L’agence nie ne pas avoir réussi à empêcher les agriculteurs de polluer un grand fleuve, a déclaré le tribunal

Une agence gouvernementale nie avoir échoué à empêcher les agriculteurs de polluer la rivière Wye, a appris un tribunal.

L’association caritative anti-pollution River Action a poursuivi cette semaine l’Agence pour l’environnement (EA) en justice pour un contrôle judiciaire, affirmant qu’elle permettait aux agriculteurs de rejeter dans la rivière des niveaux destructeurs de nutriments contenus dans le fumier de poulet.

De grandes quantités de fumier sont épandues sur les terres agricoles entourant la Wye pour favoriser la croissance des cultures, mais une surabondance peut entraîner une augmentation du phosphore et de l’azote dans le sol.

Lorsqu’ils sont rejetés dans la rivière par l’eau de pluie, les nutriments en excès peuvent provoquer une prolifération prolongée d’algues qui donnent à l’eau une couleur verte opaque, nuisant à la vie des plantes et des poissons.

La Wye est le quatrième plus long fleuve de Grande-Bretagne et forme en partie la frontière entre l’Angleterre et le Pays de Galles puisqu’elle s’étend du centre du Pays de Galles jusqu’à l’estuaire de la Severn.

Des mesures d’application formelles immédiates peuvent être prises lorsqu’il existe un risque important de pollution.

Charles Streeten, avocat de l’Agence pour l’Environnement

Un contrôle judiciaire est effectué lorsqu’il existe un litige sur la question de savoir si un organisme public a agi légalement.

Jeudi, le dernier jour de l’audience au Centre de justice civile de Cardiff, Charles Streeten a présenté les arguments de la défense.

Il a rejeté l’argument du demandeur selon lequel l’agence ne prenait aucune mesure contre ceux qui avaient enfreint la réglementation, soulignant que la politique de l’EA était de travailler avec les agriculteurs pour remédier à toute infraction en premier lieu, l’application étant un dernier recours.

« Des mesures formelles immédiates peuvent être prises lorsqu’il existe un risque important de pollution », a déclaré M. Streeten.

« Dans le cas contraire, l’approche consiste à chercher à apporter des changements par le biais de conseils et d’orientations et à recourir uniquement à des mesures coercitives formelles là où une approche plus constructive n’a pas abouti. »

Il a décrit cela comme étant « rationnel » et a insisté sur le fait que c’était une question de jugement de la part de l’EA lorsqu’il était approprié d’engager une action en justice.
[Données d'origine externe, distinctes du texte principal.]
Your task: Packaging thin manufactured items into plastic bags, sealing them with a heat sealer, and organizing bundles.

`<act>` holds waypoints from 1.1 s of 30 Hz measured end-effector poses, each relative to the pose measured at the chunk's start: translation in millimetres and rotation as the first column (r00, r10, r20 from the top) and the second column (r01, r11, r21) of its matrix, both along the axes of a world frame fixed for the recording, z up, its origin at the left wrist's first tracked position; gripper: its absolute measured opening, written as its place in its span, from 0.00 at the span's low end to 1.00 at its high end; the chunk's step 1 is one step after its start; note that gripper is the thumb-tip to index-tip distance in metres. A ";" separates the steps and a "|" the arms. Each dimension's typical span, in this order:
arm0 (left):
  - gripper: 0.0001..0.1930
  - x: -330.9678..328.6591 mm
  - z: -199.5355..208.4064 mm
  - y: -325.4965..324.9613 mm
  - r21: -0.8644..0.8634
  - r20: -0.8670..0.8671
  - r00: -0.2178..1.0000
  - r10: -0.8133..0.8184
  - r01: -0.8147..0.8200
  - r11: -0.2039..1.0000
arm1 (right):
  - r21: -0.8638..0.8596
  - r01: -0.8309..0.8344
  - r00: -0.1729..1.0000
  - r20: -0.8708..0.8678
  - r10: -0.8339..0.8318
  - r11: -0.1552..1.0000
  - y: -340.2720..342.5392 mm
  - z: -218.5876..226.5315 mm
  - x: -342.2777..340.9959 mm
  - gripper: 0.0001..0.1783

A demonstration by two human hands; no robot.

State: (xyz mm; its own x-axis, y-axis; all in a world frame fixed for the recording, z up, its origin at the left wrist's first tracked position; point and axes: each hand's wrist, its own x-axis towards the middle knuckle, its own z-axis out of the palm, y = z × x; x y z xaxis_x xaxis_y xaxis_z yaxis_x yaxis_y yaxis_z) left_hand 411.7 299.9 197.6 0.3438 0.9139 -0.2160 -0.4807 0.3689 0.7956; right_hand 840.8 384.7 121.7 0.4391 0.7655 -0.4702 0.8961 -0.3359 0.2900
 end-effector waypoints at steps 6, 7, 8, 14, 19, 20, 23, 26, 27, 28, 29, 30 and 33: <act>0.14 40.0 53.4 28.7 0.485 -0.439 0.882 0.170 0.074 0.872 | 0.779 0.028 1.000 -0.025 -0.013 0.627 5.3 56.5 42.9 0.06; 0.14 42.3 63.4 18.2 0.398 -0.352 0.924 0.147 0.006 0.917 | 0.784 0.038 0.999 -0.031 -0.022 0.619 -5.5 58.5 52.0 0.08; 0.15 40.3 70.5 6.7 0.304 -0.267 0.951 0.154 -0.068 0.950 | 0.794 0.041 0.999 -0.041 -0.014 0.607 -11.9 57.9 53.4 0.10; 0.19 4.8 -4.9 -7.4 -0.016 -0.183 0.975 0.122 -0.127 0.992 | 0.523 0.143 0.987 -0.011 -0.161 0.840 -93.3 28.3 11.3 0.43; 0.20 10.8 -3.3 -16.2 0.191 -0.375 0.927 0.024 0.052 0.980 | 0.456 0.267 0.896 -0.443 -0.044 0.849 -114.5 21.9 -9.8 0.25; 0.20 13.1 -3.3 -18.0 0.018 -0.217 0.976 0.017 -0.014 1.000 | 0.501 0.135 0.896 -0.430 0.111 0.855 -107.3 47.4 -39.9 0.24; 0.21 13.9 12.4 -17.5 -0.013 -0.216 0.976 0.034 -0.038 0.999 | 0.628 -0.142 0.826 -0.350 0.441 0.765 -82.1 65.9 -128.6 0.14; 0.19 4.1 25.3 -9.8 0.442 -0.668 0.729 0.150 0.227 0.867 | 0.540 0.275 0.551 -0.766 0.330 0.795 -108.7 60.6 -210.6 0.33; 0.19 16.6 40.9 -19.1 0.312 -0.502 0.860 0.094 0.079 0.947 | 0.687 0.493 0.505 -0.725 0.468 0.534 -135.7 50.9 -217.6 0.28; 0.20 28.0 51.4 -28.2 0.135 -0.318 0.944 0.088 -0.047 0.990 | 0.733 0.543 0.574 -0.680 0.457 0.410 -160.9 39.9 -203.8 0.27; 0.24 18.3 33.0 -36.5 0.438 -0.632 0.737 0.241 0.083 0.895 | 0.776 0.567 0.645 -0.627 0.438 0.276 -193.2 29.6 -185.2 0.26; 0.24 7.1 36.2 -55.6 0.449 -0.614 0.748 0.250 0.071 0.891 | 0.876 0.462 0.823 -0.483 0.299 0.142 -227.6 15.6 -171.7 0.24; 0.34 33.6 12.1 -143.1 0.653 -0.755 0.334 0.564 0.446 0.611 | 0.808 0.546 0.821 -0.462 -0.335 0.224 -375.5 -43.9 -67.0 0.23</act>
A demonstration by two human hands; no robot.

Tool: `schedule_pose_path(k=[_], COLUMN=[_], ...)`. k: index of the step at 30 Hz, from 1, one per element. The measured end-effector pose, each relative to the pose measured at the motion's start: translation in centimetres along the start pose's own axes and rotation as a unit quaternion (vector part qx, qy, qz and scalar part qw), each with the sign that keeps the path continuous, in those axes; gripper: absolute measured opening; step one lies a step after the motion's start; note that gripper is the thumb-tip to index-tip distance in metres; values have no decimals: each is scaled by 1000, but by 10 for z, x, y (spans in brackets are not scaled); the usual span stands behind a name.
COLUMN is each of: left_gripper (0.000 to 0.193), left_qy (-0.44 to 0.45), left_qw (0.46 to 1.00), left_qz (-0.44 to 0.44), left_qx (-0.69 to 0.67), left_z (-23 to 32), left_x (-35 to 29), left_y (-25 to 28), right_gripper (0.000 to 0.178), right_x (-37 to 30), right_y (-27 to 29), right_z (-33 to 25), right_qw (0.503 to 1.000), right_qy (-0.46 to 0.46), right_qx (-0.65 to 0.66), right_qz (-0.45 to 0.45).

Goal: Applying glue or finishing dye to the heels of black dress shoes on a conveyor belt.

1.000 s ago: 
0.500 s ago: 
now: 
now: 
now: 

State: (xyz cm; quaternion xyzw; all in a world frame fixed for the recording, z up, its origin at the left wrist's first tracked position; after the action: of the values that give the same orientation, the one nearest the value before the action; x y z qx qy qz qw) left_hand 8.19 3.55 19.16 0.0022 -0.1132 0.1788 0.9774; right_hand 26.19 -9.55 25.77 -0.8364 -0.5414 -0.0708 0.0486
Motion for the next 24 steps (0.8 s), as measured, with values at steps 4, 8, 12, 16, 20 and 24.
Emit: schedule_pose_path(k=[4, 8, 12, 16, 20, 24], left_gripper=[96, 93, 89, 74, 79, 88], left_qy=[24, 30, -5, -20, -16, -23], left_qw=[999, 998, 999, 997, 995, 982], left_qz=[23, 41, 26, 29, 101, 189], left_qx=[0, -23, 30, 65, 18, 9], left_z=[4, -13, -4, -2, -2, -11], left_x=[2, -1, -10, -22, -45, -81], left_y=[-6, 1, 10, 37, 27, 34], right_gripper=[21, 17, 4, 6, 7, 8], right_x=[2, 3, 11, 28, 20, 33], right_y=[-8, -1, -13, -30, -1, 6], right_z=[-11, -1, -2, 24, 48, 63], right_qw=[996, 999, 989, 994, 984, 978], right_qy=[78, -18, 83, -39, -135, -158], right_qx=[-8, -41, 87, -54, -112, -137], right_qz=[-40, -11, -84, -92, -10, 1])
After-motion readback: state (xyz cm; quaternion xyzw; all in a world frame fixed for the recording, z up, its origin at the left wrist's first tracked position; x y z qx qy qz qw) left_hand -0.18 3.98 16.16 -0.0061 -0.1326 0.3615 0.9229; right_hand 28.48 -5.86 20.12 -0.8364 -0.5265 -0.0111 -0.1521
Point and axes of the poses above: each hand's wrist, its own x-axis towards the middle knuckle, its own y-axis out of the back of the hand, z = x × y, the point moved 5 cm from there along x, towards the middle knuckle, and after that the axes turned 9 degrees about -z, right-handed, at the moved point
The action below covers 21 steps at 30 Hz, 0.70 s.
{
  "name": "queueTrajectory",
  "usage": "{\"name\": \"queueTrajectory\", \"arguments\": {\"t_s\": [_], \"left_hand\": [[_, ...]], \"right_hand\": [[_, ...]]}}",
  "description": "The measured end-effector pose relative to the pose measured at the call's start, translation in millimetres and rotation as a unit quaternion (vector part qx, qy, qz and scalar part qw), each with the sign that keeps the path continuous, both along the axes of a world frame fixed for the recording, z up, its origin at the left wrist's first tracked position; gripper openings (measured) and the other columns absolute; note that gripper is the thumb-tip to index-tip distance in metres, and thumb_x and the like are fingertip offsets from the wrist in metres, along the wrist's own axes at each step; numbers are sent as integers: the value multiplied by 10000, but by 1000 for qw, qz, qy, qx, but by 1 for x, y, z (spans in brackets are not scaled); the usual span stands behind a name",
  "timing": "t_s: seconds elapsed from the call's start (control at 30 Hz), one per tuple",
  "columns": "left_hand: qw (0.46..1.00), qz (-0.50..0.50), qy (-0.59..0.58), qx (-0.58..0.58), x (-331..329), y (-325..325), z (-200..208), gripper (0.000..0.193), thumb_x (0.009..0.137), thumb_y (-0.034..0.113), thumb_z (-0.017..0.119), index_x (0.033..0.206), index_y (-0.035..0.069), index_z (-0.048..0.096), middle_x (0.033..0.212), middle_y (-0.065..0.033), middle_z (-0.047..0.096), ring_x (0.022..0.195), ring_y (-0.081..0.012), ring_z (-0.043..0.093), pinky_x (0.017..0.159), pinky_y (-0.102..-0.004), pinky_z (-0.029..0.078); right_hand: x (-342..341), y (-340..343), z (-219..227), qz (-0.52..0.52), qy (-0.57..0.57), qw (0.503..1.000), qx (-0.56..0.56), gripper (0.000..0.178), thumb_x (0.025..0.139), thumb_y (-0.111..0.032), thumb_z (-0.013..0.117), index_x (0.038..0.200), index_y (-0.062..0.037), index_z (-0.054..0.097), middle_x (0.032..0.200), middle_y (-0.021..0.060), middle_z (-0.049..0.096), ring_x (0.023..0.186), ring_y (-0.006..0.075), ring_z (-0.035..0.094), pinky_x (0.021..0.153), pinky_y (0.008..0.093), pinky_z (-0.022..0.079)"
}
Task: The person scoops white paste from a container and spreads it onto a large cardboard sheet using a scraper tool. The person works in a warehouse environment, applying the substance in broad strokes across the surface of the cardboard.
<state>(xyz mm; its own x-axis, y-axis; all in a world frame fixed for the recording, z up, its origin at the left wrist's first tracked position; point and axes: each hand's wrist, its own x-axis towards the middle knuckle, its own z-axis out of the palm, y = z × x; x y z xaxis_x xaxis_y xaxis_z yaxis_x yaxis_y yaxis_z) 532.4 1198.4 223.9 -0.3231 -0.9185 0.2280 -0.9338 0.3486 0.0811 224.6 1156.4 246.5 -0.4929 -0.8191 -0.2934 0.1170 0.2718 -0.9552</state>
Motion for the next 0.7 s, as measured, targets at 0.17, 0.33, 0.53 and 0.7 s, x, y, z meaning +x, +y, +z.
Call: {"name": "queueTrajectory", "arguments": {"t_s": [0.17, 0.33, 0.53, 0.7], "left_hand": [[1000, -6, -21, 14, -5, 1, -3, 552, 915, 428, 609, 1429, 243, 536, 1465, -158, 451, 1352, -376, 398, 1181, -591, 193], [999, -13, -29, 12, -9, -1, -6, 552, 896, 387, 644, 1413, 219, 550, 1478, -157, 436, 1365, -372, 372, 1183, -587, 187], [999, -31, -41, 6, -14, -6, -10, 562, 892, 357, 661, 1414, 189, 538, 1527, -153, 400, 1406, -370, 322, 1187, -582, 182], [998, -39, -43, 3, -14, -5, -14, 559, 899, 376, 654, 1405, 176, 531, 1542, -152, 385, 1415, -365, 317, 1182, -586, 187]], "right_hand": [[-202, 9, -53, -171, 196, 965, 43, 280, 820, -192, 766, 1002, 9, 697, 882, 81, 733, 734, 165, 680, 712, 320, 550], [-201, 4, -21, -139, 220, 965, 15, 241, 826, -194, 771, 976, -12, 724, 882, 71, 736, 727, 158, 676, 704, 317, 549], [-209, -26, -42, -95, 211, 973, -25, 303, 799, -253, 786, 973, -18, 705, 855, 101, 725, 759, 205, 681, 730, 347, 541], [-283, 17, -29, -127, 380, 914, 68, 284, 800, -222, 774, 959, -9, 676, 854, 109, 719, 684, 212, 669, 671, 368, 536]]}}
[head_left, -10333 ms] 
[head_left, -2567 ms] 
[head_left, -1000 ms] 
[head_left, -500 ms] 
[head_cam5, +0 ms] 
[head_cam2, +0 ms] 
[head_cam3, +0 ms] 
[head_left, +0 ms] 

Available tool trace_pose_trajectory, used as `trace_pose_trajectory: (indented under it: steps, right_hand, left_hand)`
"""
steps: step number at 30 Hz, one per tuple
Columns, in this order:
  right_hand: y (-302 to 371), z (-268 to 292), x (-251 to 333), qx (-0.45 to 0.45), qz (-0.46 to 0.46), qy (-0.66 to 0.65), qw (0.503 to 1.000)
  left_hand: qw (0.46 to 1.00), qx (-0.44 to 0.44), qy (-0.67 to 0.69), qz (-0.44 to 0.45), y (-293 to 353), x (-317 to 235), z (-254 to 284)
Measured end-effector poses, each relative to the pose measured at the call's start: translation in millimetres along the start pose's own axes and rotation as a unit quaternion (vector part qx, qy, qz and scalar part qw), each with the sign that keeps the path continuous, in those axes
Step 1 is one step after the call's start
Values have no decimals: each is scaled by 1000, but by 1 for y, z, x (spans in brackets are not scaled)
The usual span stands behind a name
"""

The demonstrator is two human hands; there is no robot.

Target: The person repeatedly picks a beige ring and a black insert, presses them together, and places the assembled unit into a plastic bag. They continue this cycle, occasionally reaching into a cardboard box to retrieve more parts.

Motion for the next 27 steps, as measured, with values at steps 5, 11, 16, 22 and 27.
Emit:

Ned Westaway, qui a parlé au nom du ministère de l’Environnement, de l’Alimentation et des Affaires rurales (Defra) – une partie intéressée dans l’affaire ayant défini les réglementations et les orientations suivies par l’EA, s’est également opposé au cas de l’organisme de bienfaisance.

Il a fait valoir que la quantité de nutriments nécessaire à épandre sur un champ était une « question de jugement ».

Il a également souligné que le Defra estimait qu’il était nécessaire d’instaurer une « application proportionnée » qui trouve un équilibre entre la minimisation des coûts pour le secteur agricole et la fourniture d’avantages environnementaux.

Le tribunal a également appris que les lettres envoyées aux agriculteurs qui avaient enfreint la réglementation indiquaient clairement la nécessité de s’y conformer, avec le mot « avertissement » en haut.

« Les agriculteurs savent ce que cela signifie lorsqu’ils voient cela, cela signifie ‘renforcez-vous' », a déclaré M. Streeten.

Mais dans sa réfutation, David Wolfe KC – qui s’exprimait au nom de River Action – a fait valoir que ces lettres ne faisaient que semer la confusion chez les agriculteurs, ne fixaient pas de calendrier pour leur application et ne précisaient pas qu’une action en justice contre eux était possible.

« Rien n’est dit à cet agriculteur sur la nécessité de changer cette pratique, cela lui indique qu’il n’est pas conforme à la loi », a-t-il déclaré.

Il a soutenu que les lettres « encourageaient simplement l’agriculteur à faire mieux et rien de plus ».

Le juge, le juge Dove, a déclaré qu’il rendrait sa décision écrite en temps utile, mais n’a pas fixé de date.